Complete yet practical search for minimal query reformulations under constraints

We revisit the Chase&Backchase (C&B) algorithm for query reformulation under constraints, which provides a uniform solution to such particular-case problems as view-based rewriting under constraints, semantic query optimization, and physical access path selection in query optimization. For an important class of queries and constraints, C&B has been shown to be complete, i.e. guaranteed to find all (join-)minimal reformulations under constraints. C&B is based on constructing a canonical rewriting candidate called a universal plan, then inspecting its exponentially many sub-queries in search for minimal reformulations, essentially removing redundant joins in all possible ways.
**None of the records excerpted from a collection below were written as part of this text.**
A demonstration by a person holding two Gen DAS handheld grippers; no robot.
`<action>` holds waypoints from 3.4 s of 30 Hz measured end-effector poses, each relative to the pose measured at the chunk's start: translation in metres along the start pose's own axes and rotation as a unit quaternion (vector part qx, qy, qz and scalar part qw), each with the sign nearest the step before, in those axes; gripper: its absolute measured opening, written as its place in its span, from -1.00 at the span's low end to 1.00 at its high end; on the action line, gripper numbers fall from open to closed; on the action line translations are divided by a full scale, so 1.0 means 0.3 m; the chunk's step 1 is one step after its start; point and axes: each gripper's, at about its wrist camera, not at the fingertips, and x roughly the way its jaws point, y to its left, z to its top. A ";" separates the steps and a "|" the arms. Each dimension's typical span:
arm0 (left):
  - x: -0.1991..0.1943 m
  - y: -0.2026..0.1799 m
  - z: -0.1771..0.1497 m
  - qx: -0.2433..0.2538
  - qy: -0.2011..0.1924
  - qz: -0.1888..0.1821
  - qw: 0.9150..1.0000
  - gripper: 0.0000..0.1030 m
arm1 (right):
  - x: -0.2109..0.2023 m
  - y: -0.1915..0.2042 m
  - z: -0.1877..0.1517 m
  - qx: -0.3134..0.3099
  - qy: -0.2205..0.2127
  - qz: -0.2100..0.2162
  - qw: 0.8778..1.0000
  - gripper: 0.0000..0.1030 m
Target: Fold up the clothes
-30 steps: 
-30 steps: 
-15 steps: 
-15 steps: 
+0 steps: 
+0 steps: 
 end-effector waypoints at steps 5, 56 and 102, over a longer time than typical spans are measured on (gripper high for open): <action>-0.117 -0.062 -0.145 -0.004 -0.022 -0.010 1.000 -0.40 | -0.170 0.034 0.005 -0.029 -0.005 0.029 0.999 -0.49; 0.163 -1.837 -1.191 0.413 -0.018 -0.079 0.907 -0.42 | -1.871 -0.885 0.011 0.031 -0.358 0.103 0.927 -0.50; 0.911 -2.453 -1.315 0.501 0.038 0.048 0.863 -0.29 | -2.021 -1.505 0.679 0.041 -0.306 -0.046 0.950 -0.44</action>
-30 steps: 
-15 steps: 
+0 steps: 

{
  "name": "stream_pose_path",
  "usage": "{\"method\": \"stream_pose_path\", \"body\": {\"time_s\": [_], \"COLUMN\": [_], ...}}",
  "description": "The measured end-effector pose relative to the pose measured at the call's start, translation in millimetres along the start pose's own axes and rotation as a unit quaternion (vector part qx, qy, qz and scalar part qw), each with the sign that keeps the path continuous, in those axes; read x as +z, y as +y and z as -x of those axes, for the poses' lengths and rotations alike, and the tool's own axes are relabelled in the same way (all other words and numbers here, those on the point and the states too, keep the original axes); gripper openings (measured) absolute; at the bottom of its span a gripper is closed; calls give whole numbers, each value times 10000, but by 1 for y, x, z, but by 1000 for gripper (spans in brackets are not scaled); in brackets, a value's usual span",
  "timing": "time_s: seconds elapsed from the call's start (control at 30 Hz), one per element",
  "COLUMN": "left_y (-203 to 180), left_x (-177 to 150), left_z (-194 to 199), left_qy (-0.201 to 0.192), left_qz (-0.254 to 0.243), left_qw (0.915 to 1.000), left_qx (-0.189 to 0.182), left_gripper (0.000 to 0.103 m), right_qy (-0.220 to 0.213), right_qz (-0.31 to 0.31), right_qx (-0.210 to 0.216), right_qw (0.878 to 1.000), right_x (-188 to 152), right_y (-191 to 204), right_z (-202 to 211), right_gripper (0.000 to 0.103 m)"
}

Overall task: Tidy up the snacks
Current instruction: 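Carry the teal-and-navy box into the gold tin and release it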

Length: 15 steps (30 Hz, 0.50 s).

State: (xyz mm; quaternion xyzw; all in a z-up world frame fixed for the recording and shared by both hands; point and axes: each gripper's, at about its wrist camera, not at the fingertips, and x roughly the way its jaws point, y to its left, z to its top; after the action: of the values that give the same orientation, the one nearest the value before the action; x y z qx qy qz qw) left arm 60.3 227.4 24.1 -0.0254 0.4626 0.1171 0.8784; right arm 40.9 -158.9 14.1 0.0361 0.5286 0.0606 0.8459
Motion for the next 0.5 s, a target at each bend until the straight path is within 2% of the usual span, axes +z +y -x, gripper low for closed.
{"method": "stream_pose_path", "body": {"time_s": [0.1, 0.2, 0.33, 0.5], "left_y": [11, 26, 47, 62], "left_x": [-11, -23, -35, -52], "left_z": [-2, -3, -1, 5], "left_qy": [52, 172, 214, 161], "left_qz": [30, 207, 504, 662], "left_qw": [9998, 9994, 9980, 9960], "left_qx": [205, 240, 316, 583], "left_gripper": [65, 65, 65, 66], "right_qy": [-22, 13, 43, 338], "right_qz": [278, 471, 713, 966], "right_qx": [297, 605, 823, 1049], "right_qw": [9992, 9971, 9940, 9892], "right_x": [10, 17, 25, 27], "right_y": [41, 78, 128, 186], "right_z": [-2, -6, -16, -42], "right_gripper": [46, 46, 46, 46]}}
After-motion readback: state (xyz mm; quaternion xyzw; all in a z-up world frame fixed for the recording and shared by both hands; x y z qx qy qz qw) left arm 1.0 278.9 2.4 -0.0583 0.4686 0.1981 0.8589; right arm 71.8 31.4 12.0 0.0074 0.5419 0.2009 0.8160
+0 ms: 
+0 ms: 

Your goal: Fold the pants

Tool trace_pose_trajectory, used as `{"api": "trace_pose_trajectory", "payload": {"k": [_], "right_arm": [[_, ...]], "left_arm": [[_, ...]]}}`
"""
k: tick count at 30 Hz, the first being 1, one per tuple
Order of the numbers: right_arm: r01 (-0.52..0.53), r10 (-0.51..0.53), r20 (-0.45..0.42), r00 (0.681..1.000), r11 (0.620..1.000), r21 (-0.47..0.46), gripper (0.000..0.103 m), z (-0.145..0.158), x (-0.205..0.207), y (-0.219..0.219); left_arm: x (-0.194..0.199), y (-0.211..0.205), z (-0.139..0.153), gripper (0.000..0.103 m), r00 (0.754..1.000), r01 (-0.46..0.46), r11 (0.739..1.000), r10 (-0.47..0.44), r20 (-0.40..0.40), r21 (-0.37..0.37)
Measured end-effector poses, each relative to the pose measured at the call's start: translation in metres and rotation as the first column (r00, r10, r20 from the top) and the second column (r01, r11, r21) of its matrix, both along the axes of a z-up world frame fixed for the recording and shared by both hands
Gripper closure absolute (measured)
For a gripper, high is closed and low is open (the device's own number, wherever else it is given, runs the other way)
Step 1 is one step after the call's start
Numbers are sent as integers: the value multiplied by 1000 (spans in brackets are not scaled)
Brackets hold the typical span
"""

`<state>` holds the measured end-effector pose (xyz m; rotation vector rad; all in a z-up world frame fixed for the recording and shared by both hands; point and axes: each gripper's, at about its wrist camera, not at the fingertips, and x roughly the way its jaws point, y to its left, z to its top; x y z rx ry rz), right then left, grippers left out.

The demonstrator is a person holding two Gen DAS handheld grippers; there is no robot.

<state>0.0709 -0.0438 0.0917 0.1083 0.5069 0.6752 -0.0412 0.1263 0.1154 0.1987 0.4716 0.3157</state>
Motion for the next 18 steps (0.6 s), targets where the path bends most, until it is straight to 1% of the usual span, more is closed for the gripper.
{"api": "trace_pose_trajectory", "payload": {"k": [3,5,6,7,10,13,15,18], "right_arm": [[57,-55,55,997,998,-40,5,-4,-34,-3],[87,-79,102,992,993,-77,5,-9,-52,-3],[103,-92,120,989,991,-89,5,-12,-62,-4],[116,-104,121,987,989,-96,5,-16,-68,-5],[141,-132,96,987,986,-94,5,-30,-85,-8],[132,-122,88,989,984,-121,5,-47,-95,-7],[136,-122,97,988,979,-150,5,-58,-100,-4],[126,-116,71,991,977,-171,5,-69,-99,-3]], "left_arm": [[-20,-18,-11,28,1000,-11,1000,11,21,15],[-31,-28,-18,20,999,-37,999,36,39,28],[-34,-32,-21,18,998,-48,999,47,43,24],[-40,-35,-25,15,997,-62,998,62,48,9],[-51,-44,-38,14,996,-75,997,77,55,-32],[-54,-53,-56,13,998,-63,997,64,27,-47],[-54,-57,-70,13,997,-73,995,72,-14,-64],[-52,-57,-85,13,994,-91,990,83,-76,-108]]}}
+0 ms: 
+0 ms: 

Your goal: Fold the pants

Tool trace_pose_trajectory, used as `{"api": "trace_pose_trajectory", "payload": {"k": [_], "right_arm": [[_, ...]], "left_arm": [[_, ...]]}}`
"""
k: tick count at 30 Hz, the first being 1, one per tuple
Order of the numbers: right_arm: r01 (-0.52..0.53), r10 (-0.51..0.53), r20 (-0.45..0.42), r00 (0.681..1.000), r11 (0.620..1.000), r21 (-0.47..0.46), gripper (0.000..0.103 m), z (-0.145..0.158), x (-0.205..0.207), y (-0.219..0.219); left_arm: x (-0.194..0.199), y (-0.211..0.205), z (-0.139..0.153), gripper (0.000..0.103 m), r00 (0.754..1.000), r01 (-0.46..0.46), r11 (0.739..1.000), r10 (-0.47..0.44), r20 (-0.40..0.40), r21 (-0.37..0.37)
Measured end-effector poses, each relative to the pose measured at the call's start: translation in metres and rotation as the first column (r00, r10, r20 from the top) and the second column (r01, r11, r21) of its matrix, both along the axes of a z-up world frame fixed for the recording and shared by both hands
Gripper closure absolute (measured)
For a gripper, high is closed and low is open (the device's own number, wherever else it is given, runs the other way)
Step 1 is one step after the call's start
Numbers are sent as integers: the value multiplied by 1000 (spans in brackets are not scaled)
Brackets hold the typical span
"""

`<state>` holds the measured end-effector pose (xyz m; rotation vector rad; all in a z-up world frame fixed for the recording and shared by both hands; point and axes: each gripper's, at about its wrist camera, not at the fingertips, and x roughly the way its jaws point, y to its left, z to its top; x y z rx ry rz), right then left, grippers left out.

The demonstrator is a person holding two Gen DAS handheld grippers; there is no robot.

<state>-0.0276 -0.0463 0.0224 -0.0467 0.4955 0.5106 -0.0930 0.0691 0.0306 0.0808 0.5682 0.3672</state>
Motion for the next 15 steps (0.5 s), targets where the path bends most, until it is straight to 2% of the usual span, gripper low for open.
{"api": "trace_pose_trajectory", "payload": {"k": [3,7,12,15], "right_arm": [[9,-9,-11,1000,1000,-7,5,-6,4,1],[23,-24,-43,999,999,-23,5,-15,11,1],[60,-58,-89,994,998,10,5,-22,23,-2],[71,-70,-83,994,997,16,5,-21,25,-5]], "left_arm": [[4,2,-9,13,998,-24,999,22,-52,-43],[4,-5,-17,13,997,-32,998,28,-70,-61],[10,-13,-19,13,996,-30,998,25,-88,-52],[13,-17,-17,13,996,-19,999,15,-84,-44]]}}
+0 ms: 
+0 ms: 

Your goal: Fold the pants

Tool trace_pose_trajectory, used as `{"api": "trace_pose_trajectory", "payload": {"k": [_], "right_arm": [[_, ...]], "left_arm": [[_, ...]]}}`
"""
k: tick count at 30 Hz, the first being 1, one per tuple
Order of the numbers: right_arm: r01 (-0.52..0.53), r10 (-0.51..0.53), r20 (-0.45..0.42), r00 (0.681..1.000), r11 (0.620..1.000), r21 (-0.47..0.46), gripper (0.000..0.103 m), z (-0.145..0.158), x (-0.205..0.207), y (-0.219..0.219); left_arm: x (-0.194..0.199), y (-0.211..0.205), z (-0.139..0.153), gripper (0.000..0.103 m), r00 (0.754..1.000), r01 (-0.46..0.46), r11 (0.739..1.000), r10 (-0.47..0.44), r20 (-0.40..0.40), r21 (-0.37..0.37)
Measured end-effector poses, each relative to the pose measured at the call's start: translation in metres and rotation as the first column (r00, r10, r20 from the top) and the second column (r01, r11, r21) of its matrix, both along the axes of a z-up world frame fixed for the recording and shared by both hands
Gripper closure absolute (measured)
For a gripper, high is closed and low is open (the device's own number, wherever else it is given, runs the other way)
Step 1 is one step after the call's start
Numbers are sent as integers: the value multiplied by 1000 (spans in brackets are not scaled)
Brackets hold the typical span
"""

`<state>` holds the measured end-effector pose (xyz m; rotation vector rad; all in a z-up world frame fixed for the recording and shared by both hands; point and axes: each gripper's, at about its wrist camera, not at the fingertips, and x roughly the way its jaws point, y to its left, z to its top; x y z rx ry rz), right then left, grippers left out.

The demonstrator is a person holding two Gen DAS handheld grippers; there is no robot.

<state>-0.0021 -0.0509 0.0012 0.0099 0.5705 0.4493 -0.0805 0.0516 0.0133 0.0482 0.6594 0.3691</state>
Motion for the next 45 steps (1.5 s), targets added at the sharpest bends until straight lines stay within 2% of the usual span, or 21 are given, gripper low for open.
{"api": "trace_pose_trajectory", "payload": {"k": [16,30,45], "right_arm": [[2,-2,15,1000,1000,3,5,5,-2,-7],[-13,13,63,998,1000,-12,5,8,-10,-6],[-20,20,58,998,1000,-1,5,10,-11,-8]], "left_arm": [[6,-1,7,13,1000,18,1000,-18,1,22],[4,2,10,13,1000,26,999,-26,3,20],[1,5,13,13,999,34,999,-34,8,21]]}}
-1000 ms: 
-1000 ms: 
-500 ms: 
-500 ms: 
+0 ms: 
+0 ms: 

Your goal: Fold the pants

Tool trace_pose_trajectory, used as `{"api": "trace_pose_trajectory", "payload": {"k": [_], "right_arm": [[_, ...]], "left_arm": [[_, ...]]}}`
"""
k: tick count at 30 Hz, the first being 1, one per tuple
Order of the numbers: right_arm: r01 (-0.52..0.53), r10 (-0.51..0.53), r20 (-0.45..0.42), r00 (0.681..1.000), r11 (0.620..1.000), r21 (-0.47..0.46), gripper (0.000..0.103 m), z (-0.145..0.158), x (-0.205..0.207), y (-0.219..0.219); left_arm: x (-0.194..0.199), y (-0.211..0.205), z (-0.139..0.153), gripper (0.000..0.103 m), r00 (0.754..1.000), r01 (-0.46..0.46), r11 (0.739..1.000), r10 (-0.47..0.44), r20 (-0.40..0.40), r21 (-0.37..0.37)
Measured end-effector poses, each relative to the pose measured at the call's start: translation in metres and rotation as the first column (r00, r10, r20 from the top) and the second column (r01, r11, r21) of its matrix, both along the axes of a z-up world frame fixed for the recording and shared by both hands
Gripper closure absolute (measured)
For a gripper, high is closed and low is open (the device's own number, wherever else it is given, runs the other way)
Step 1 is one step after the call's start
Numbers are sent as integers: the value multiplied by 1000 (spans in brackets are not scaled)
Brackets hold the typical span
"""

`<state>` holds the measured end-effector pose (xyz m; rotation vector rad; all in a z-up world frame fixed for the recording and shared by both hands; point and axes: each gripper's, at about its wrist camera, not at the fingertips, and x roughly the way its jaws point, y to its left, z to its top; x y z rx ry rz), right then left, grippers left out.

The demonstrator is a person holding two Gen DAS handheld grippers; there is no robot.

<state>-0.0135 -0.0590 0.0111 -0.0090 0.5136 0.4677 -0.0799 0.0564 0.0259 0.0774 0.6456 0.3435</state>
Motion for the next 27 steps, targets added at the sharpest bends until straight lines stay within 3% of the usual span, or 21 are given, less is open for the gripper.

This inspection involves chasing the subquery. Because of the resulting exponentially many chases, the conventional wisdom has held that completeness is a concept of mainly theoretical interest. We show that completeness can be preserved at practically relevant cost by introducing Prov-C&B, a novel reformulation algorithm that instruments the chase to maintain provenance information connecting the joins added during the chase to the universal plan subqueries responsible for adding these joins. This allows it to directly "read off" the minimal reformulations from the result of a single chase of the universal plan, saving exponentially many chases of its subqueries. We exhibit natural scenarios yielding speedups of over two orders of magnitude between the execution of the best view-based rewriting found by a commercial query optimizer and that of the best rewriting found by Prov-C&B (which the optimizer misses because of limited reasoning about constraints).